### Task prompt
For each line in the data below, write an exact copy.

[Start of section]

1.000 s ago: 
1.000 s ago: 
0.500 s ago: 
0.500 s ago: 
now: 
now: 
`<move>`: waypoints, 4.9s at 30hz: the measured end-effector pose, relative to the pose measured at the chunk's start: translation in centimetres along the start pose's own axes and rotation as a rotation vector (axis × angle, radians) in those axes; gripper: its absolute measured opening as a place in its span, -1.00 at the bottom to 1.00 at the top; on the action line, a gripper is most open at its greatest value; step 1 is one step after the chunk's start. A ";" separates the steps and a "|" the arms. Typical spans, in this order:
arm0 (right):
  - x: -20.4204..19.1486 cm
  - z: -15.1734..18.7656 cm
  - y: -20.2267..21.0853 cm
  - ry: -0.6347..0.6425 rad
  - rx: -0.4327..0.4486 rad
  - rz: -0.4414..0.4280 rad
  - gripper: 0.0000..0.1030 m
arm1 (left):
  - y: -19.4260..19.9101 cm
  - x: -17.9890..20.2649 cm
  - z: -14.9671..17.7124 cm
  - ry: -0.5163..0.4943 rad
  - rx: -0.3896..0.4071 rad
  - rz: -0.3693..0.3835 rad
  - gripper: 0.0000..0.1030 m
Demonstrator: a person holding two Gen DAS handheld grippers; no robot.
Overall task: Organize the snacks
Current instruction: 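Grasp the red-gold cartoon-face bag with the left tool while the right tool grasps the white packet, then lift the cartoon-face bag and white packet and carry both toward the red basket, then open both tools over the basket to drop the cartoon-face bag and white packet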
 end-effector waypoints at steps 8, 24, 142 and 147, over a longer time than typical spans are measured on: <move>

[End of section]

### Response
1.000 s ago: 
1.000 s ago: 
0.500 s ago: 
0.500 s ago: 
now: 
now: 
`<move>`: waypoints, 4.9s at 30hz: the measured end-effector pose, relative to the pose measured at the chunk's start: translation in centimetres along the start pose's own axes and rotation as a rotation vector (axis × angle, radians) in those axes; gripper: its absolute measured opening as a place in its span, -1.00 at the bottom to 1.00 at the top; on the action line, a gripper is most open at its greatest value; step 1 is one step after the chunk's start. A ";" separates the steps and a "|" the arms. Typical spans, in this order:
arm0 (right):
  - x: -20.4204..19.1486 cm
  - z: -15.1734..18.7656 cm
  - y: -20.2267..21.0853 cm
  - ry: -0.6347..0.6425 rad
  - rx: -0.4327..0.4486 rad
  - rz: -0.4414..0.4280 rad
  - gripper: 0.0000..0.1030 m
arm1 (left):
  - y: -19.4260..19.9101 cm
  - x: -17.9890..20.2649 cm
  - z: -14.9671..17.7124 cm
  - ry: -0.5163..0.4943 rad
  - rx: -0.3896..0.4071 rad
  - rz: -0.3693..0.3835 rad
  - gripper: 0.0000..0.1030 m
Demonstrator: a person holding two Gen DAS handheld grippers; no robot.
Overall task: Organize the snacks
Current instruction: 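Grasp the red-gold cartoon-face bag with the left tool while the right tool grasps the white packet, then lift the cartoon-face bag and white packet and carry both toward the red basket, then open both tools over the basket to drop the cartoon-face bag and white packet
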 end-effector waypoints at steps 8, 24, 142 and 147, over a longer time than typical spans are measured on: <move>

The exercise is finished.